Nel caso specifico è stato il mercato a rispondere. Per anni Levi’s ha certamente potuto raccontare quelle storie, perché i jeans avevano realmente una forte carica di novità e rompevano gli schemi con lo stile di abbigliamento delle generazioni precedenti. Portare un paio di pantaloni che ancora trasudavano l’epica della working class nel contesto urbano era una piccola trasgressione estetica che evocava una trasgressione più ampia, una più profonda critica ai valori su cui poggiava la generazione precedente. Ma il successo e la diffusione mondiale di Levi’s e i cambiamenti nella società portarono sul finire degli anni Novanta il marchio a passare da simbolo della ribellione a standard mainstream. Ed ecco che le storie di giovani ribelli smisero di risuonare nel cuore delle persone. Non emozionavano più, perché non erano più sostenibili da Levi’s. Come potevano esserlo, se i Levi’s non erano più un prodotto scelto da chi voleva apparire come outsider, ma al contrario erano oramai diventati il jeans per eccellenza, quello che ogni bravo ragazzo doveva possedere e che riceveva in regalo per il compleanno da mamma e papà? In altre parole, quelle storie non erano più vere, di quel tipo di verità di cui abbiamo parlato sinora.

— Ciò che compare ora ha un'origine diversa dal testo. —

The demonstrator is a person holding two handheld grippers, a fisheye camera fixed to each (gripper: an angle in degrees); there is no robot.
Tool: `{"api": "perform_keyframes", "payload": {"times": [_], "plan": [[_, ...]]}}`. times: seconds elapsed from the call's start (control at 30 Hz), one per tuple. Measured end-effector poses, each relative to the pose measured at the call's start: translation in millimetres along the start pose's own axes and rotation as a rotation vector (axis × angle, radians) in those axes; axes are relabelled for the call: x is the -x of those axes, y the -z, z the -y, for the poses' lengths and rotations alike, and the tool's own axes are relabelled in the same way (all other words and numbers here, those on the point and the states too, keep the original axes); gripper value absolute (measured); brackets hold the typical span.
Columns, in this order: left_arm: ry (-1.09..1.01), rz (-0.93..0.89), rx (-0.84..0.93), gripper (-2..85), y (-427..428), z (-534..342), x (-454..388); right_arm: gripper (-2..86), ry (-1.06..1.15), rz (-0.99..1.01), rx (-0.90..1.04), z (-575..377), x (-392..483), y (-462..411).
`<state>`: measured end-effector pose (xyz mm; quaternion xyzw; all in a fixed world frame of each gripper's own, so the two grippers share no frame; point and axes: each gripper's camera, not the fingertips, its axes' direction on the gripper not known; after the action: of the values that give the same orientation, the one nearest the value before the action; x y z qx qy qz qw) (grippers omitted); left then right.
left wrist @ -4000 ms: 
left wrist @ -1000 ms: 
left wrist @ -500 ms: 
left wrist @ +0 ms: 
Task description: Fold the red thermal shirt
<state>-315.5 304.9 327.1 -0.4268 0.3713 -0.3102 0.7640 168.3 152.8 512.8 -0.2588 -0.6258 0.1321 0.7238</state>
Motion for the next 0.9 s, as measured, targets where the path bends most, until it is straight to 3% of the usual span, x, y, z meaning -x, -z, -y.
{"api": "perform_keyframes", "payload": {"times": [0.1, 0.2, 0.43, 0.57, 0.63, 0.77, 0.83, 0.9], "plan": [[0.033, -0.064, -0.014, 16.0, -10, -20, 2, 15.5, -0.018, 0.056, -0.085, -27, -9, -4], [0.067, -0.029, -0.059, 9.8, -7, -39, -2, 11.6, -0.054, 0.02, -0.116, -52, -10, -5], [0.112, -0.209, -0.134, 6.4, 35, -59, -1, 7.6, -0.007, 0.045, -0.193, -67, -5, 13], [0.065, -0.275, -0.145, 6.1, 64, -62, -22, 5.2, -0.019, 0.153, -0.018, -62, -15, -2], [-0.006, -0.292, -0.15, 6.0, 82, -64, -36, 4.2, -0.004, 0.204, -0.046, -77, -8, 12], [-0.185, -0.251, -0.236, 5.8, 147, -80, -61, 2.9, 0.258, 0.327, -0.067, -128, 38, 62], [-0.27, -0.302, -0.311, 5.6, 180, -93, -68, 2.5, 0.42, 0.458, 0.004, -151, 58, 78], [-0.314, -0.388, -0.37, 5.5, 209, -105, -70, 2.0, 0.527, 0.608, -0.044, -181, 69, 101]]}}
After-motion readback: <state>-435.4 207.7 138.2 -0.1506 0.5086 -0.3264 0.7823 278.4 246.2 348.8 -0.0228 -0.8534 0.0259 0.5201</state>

COME FUNZIONA LA PUBBLICITÀ: LA STORIA DIVENTA IL PRODOTTO

Se è sostenibile dal prodotto, interessante e corretta per il segmento di persone a cui si rivolge, la storia diventerà sempre più solida, più certa, più esistente per le persone, fino a che il legame storia-prodotto sarà indissolubile. Un esempio: abbiamo interiorizzato così fortemente le storie di Audi e Mercedes come auto sicure, che quando ci interessiamo all’acquisto di un’auto sicura di certo non pensiamo a Renault, anche perché – al contrario – non è questa la storia che conosciamo della casa automobilistica francese. E non è detto che non la conosciamo perché non sia vera. Al contrario: in determinati anni, per esempio, i test Euro Ncap hanno dimostrato che le auto Renault erano più sicure di Audi e Mercedes. Eppure la storia relativa alla sicurezza delle due prestigiose marche è troppo solida e certa perché persino voi, ora, crediate che Renault possa averle battute sol loro stesso terreno, nonostante questa sia la pura verità. I prodotti sono oramai diventati la loro storia: se volete un’auto sicura, e ci tenete che si sappia che sapete scegliere auto sicure, sceglierete un’Audi o una Mercedes. Anche se le prove oggettive dimostrano che Renault costruisce modelli almeno altrettanto sicuri. Dunque, dicevamo: come funziona la pubblicità? Ecco, come funziona la pubblicità: se e solo se la relazione che riesce a stabilire con le persone è solida, sostenibile, in grado di risuonare, allora sarà possibile parlare di caratteristiche di prodotto e magari di vendita. Ma, come si dice, meglio non mettere il carro davanti ai buoi.